* **Problem to solve**:
In the records below, find the line that contains "on the wooden" and the line that contains "In which part of the above frame can the wooden". Set down exactly those lines and every line between them, and nothing more.

* **Records shown**:
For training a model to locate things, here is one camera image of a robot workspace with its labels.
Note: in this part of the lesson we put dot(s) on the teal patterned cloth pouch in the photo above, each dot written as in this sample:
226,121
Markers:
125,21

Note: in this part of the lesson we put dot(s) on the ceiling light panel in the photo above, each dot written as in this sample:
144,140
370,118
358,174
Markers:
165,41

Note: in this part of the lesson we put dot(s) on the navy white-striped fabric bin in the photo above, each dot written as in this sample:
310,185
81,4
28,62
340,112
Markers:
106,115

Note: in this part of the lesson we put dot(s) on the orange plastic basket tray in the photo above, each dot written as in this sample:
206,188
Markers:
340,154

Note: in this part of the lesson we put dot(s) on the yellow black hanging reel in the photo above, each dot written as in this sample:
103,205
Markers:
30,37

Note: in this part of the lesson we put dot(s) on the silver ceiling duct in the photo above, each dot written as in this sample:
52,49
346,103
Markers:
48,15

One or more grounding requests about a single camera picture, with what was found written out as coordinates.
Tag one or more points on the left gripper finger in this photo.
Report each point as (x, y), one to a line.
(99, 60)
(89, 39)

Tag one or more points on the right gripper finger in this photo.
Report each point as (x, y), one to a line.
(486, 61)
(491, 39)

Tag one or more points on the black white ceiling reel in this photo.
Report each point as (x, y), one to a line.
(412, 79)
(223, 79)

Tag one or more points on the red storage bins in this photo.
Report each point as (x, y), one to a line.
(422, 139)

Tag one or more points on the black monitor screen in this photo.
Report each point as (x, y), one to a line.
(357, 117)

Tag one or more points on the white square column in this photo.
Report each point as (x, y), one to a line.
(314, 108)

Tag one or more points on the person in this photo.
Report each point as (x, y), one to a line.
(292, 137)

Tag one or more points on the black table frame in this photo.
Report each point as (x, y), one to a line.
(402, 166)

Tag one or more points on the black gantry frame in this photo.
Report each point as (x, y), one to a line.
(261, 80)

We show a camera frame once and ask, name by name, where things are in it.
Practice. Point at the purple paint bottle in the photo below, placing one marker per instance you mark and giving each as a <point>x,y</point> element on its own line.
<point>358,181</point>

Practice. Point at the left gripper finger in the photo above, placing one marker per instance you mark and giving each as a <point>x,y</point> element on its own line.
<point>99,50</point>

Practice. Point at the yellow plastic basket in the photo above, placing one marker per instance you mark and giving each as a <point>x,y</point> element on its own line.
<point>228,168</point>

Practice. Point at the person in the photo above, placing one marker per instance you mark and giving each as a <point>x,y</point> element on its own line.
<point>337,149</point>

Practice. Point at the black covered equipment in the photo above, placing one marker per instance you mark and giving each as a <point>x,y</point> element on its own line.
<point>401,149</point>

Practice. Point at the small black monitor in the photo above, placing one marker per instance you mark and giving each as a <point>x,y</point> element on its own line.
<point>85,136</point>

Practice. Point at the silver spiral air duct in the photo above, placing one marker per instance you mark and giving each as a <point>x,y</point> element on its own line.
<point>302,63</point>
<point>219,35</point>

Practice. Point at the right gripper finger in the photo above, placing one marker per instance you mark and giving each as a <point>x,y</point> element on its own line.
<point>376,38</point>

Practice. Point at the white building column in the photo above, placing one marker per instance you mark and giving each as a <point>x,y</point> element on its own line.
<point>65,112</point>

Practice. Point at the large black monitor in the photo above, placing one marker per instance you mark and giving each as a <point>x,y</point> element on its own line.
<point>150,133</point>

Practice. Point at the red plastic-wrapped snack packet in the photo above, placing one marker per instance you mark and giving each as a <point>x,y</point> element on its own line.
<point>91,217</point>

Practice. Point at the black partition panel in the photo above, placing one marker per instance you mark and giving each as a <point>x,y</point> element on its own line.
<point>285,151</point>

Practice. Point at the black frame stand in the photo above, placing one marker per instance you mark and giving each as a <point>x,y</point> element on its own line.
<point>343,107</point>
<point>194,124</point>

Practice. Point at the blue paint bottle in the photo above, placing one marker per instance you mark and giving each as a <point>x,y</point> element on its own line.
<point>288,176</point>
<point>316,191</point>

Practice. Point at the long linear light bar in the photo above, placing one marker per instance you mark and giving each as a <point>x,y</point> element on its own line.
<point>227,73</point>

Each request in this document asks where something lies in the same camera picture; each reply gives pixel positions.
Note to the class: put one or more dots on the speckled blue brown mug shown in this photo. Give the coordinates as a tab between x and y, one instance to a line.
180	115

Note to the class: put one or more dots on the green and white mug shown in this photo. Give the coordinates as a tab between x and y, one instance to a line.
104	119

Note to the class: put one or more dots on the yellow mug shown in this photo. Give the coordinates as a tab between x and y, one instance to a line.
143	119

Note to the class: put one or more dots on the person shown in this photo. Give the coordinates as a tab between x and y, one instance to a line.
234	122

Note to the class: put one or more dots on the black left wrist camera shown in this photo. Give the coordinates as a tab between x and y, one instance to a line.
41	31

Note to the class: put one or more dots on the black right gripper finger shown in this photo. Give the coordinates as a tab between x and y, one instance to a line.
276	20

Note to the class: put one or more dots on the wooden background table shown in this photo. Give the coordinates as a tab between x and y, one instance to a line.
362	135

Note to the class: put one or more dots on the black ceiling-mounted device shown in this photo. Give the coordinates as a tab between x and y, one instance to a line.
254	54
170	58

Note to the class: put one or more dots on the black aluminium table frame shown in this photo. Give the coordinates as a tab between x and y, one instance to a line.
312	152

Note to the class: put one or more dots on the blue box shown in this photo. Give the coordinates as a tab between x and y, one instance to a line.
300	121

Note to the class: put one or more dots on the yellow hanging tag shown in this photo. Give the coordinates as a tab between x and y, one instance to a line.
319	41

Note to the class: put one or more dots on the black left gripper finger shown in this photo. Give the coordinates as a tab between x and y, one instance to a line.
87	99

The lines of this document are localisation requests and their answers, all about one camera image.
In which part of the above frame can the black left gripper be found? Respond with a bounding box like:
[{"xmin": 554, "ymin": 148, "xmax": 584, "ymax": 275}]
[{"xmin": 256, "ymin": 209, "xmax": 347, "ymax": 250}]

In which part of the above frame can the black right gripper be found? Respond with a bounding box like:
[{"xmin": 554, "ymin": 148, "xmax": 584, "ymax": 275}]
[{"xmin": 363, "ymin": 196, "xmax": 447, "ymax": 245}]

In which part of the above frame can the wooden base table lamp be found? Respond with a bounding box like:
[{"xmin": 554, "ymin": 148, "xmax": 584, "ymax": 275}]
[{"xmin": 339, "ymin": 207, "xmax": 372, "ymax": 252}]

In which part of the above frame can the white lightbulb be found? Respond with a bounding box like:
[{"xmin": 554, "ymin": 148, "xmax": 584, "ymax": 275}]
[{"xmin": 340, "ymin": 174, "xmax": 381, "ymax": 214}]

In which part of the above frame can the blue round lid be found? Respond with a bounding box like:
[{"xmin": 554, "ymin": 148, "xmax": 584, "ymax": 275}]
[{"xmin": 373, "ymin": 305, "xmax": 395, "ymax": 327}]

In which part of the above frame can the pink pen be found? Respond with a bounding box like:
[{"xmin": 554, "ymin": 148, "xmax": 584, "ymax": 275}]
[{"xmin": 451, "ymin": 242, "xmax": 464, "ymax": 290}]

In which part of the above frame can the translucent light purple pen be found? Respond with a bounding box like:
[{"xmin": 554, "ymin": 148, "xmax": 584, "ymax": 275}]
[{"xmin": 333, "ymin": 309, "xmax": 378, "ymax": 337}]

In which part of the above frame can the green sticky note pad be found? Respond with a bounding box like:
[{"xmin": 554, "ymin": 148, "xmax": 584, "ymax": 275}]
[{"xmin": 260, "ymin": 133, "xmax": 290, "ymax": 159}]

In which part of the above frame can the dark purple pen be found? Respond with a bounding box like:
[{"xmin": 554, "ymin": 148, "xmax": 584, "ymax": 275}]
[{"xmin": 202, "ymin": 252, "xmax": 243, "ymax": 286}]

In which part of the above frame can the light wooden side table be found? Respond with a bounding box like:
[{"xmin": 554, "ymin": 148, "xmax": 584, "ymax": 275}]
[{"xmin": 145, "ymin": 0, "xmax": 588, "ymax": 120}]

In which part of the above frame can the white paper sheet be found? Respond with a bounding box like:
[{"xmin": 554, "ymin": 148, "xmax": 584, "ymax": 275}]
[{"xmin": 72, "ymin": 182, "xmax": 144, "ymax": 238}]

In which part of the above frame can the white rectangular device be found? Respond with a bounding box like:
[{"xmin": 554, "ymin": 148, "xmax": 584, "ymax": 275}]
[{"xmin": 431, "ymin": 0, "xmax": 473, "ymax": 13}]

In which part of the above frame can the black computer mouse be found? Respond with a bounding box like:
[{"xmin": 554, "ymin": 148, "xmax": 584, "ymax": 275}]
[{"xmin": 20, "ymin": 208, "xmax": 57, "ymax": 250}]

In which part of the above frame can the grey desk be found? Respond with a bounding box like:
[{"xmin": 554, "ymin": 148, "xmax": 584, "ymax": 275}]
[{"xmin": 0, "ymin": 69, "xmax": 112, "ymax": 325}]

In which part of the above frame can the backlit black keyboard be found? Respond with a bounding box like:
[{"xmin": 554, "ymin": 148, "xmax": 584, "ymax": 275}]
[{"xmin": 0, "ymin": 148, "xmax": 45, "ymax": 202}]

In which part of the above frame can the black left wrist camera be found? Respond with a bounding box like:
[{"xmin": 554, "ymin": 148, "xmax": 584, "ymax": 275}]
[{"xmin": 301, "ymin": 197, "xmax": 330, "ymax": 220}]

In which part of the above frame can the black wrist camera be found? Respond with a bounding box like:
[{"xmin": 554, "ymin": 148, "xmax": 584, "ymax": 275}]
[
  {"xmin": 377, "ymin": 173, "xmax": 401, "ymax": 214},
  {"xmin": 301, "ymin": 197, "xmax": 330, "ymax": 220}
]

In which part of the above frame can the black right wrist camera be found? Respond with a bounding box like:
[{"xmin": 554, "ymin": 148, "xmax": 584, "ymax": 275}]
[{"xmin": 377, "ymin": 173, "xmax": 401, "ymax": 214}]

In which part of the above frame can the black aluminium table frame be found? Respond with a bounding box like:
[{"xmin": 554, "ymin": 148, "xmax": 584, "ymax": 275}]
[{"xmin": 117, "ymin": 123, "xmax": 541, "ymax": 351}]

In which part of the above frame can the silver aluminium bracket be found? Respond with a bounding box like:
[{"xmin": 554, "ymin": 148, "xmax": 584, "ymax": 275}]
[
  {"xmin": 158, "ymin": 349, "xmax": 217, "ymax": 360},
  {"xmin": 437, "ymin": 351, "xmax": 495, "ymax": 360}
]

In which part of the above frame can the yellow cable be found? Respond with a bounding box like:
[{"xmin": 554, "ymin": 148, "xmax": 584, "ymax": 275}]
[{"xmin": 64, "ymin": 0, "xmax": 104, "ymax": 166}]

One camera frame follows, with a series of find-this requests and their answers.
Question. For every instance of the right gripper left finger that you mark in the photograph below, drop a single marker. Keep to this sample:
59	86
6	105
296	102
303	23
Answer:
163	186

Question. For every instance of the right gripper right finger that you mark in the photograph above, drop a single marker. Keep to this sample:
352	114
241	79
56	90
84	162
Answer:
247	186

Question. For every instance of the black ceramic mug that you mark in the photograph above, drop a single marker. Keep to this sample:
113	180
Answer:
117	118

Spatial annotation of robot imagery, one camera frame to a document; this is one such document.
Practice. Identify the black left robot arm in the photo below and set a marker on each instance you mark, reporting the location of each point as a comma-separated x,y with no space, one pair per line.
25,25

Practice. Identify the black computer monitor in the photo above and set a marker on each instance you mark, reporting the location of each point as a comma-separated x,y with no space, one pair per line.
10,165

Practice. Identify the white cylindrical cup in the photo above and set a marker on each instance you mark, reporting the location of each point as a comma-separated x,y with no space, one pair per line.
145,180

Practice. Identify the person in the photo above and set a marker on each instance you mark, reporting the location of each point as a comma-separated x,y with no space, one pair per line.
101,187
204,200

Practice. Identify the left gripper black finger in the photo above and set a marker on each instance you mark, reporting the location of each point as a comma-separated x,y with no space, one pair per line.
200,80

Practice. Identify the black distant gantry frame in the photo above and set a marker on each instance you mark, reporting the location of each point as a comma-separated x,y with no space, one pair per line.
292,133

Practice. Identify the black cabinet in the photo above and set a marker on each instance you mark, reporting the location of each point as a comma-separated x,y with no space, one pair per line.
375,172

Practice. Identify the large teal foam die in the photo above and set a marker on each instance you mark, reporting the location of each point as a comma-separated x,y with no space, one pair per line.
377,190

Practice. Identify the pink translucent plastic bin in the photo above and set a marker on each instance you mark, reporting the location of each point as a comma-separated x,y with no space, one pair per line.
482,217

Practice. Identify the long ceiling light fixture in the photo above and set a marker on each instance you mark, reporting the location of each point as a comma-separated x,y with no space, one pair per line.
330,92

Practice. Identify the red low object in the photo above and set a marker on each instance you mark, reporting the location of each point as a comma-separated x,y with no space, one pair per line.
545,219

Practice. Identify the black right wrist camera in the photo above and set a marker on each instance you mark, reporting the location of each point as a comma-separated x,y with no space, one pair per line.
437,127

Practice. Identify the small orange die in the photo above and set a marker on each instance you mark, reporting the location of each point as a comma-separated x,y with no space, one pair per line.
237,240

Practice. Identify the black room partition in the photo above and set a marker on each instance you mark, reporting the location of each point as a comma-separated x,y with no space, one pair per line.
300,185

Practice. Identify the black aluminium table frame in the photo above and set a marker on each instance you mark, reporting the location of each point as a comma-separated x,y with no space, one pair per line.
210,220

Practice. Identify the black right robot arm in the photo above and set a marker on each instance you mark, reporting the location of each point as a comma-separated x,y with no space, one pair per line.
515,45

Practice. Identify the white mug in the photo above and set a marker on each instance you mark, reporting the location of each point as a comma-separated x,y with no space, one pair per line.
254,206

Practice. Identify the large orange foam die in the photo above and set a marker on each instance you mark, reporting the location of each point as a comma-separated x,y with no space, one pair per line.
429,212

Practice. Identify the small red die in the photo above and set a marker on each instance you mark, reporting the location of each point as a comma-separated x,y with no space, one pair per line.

* **Solution**:
Note to the class: put one or more dots on the wooden background table shown in this photo. Give the coordinates as a tab between x and y, one instance to a line.
362	135

Note to the class: put one or more dots on the black ceiling-mounted device shown in this photo. Give the coordinates as a tab between x and y, one instance to a line.
254	54
170	58

Note to the class: put one or more dots on the black aluminium table frame shown in this photo. Give the coordinates as a tab between x and y, one instance to a line.
312	152

Note to the class: put one or more dots on the blue box shown in this photo. Give the coordinates as a tab between x and y, one instance to a line.
300	121

Note to the class: put one or more dots on the yellow hanging tag shown in this photo. Give the coordinates as a tab between x and y, one instance to a line.
319	41

Note to the class: put one or more dots on the black left gripper finger shown in this photo. Give the coordinates as a tab between x and y, one instance to a line.
87	99

The lines of this document are localisation requests and their answers, all about one camera image.
In which part of the above frame can the black left gripper be found? Respond with a bounding box like:
[{"xmin": 554, "ymin": 148, "xmax": 584, "ymax": 275}]
[{"xmin": 256, "ymin": 209, "xmax": 347, "ymax": 250}]

In which part of the above frame can the black right gripper be found? Respond with a bounding box like:
[{"xmin": 554, "ymin": 148, "xmax": 584, "ymax": 275}]
[{"xmin": 363, "ymin": 196, "xmax": 447, "ymax": 245}]

In which part of the above frame can the wooden base table lamp be found? Respond with a bounding box like:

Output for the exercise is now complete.